Cosby sentenced three to ten years

Published 4 years ago -


Eric Guditz
Copy Editor

Once known as “America’s Dad,” Bill Cosby is an entertainment icon whose career has spanned over five decades. On September 25th he appeared in a courthouse in Norristown, PA, and was sentenced to three to ten years in state prison for drugging and sexually assaulting Andrea Constand in his home over a decade ago. He was ordered to pay a fine of 25 thousand dollars as well as the costs of the prosecution, to register for life as a “sexually violent predator,” receive lifetime mandatory sex offender counseling, and to notify his community that he is a “sexually violent predator.”
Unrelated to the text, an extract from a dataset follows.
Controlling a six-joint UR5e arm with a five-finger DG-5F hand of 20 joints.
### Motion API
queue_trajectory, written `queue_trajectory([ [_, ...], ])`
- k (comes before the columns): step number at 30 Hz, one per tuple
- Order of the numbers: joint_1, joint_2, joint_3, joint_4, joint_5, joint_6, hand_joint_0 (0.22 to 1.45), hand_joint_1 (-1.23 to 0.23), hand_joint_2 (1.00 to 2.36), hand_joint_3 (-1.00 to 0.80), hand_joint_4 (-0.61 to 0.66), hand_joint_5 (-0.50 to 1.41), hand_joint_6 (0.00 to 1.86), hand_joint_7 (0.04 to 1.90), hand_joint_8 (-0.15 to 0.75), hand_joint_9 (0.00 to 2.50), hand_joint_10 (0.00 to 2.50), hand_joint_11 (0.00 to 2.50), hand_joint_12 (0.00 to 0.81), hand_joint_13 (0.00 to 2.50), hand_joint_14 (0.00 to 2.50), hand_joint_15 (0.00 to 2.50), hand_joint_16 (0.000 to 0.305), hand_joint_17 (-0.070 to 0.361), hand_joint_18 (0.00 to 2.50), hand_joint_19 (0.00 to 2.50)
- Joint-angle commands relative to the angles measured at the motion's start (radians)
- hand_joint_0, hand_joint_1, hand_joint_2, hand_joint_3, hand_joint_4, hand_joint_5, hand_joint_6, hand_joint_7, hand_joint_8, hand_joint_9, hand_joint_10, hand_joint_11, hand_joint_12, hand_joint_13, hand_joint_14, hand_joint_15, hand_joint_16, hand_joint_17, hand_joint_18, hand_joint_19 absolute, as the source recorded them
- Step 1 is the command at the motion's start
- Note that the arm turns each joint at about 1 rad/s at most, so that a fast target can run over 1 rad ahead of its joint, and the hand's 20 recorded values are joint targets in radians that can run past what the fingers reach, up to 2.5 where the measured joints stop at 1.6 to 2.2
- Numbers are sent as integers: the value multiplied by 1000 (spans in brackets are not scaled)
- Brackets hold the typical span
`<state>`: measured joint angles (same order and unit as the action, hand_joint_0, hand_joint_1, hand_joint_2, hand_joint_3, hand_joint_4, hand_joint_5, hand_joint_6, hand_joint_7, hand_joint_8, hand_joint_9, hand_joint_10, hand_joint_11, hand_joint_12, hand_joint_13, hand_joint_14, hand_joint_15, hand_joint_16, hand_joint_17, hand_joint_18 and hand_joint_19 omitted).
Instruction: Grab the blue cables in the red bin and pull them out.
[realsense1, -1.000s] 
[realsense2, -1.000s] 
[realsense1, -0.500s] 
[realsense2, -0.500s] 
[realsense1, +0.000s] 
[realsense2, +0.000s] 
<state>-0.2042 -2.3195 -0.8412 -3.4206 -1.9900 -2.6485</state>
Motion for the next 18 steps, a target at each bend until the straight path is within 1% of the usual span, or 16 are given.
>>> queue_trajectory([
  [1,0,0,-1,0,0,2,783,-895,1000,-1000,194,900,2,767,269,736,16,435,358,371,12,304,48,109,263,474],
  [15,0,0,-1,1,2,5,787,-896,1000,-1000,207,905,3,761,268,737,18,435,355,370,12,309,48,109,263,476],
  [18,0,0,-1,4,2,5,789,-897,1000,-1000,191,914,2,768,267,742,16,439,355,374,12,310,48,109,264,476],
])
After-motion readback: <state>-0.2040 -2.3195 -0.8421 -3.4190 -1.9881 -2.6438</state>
In 2004, Cosby gave Constand pills to incapacitate her and then sexually assaulted her. Constand was a Temple University employee at the time of the incident, and she says that she considered Cosby, a Temple trustee, as a mentor and a friend. He abused his own power and her trust to take advantage of her. “Bill Cosby took my beautiful, healthy young spirit and crushed it. He robbed me of my health and vitality, my open nature, and my trust in myself and others.”
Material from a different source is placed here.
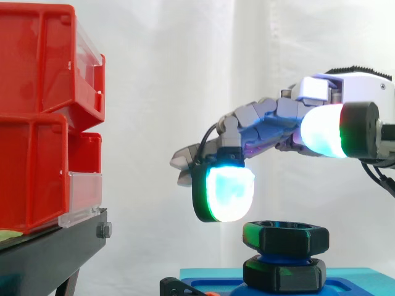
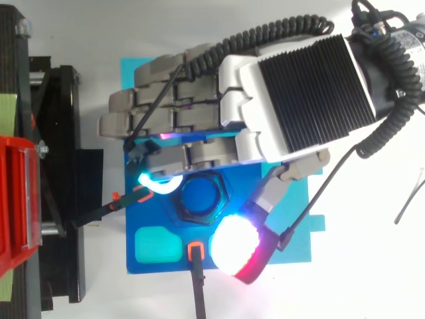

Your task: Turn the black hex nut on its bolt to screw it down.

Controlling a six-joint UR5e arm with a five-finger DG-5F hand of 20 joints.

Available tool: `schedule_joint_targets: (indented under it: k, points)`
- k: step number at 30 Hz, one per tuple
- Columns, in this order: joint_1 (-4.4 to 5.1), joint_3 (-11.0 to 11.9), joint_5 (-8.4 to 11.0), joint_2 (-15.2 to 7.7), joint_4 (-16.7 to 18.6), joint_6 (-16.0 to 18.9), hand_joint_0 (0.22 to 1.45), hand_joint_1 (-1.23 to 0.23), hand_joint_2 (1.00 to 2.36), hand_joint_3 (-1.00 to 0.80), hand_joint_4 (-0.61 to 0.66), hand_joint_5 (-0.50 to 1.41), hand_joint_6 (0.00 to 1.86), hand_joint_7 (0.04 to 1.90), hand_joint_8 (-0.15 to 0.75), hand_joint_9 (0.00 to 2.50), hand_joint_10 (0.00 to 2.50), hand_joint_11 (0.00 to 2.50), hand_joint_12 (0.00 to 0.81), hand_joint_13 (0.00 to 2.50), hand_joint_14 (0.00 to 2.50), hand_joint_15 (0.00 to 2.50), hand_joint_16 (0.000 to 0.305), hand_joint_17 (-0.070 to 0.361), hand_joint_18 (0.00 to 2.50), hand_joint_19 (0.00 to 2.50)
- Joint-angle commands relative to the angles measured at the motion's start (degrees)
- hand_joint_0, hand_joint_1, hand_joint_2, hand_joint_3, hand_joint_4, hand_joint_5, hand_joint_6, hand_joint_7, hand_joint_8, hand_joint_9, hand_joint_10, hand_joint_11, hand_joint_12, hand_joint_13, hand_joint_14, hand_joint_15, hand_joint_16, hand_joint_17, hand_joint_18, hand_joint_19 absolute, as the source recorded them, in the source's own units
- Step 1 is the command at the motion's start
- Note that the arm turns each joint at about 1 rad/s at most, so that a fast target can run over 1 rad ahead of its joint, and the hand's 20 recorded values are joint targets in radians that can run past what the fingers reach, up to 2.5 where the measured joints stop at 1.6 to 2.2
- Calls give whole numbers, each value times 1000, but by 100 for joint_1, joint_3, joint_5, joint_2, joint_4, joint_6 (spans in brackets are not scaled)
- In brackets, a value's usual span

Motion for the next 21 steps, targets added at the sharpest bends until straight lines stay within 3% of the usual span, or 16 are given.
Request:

Constand made police aware of the incident in 2005, however, prosecutors declined to press charges and instead settled the case in civil court a year later. A decade later, in 2014, several other women came out with the news that Cosby had done the same to them – he had drugged them and then sexually assaulted them. However, Constand’s claim was the only allegation within the statute of limitations, meaning that all of the other alleged victims’ legal proceedings had been nullified after a set time since the alleged crime. Cosby had been skirting allegations of sexual misconduct for years. Using statements made by both Cosby and Constand in a civil deposition, prosecutors were able to arrest Cosby in December 2015.
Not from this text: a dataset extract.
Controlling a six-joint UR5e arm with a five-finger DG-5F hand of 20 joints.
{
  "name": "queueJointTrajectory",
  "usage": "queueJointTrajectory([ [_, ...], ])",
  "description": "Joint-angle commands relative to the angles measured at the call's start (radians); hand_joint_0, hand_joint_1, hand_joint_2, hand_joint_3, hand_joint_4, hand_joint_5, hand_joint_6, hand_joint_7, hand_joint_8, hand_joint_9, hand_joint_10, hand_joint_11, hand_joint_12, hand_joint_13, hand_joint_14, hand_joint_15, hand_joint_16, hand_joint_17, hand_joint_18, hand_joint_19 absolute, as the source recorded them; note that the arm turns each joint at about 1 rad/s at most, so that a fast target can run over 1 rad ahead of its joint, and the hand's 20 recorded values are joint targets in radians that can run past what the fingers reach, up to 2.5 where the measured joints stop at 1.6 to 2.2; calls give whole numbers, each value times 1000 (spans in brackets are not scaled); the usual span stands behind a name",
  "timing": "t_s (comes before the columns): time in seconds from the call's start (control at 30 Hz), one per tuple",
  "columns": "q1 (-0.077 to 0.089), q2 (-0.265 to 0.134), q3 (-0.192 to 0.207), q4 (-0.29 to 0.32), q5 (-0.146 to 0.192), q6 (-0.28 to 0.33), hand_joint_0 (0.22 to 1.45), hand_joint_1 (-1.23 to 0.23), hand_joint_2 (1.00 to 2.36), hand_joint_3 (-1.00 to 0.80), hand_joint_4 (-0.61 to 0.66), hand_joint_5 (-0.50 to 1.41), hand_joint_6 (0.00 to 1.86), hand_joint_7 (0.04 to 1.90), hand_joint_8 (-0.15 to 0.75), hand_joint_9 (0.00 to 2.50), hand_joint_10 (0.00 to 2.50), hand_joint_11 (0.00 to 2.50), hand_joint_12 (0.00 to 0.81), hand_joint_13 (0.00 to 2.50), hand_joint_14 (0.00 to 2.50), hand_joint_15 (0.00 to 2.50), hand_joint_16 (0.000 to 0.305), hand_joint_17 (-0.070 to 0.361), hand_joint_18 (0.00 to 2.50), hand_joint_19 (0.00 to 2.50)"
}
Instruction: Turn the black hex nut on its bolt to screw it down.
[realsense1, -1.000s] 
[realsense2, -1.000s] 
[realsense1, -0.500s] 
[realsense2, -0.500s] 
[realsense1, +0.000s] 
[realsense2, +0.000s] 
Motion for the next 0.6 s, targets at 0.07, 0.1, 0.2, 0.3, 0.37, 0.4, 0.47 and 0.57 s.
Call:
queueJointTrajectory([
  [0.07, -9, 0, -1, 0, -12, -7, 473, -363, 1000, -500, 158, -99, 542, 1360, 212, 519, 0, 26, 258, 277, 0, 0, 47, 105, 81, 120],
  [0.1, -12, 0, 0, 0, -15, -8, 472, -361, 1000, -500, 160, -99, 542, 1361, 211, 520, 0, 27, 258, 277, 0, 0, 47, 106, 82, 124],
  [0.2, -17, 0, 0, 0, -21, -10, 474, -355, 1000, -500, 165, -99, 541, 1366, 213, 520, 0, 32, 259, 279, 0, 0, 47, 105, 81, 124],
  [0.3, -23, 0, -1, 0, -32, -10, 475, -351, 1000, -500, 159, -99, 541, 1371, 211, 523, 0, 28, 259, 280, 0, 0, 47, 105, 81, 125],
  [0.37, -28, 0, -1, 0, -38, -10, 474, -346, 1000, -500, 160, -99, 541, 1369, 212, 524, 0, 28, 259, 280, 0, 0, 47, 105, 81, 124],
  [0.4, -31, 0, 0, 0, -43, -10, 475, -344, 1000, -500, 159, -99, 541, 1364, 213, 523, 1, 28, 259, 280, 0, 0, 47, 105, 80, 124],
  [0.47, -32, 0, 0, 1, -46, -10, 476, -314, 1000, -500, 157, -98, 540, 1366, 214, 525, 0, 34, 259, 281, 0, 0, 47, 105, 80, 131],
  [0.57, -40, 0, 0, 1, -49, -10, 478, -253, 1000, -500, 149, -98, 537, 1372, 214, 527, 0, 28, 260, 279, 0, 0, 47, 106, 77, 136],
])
In April of this year, Cosby was convicted of three counts of aggravated indecent assault. Since then, he has stayed out of prison on one million dollar bail. Prior to his conviction, Judge O’Neill announced that the three counts of aggravated indecent assault would be counted as one because they all proceeded from the same event. Cosby’s defense attorney, Joseph P. Green, requested for a sentence of house arrest, alluding to Cosby’s progressing age and blindness. Upon his conviction, Cosby was denied bail and escorted from the courthouse in handcuffs. His attorneys plan to appeal his convictions.
Cosby’s spokesperson, Andrew Wyatt, described the prosecution as “the most racist and sexist trial in the history of the United States,” and that “[Cosby] knows that these are lies.” He even compared Cosby’s case to the sexual assault allegations against Supreme Court nominee Brett Kavanaugh.
Gloria Allred, the victims’ rights attorney who represents several of Cosby’s victims, said, “We’re glad that judgement day has finally come for Mr. Cosby…Mr. Cosby has shown no remorse and there has been no justice for many of the accusers who were barred from a court by the arbitrary time limits imposed by the statutes of limitations.”
Montgomery County, PA Judge Steven O’Neill said, “this was a serious crime… Mr. Cosby, this has all circled back to you. The day has come. The time has come.” Acknowledging Cosby’s fall from grace, he added, “fallen angels suffer most.”

Eric Guditz, a sophomore, is undecided. He is a copy editor for Le Provocateur.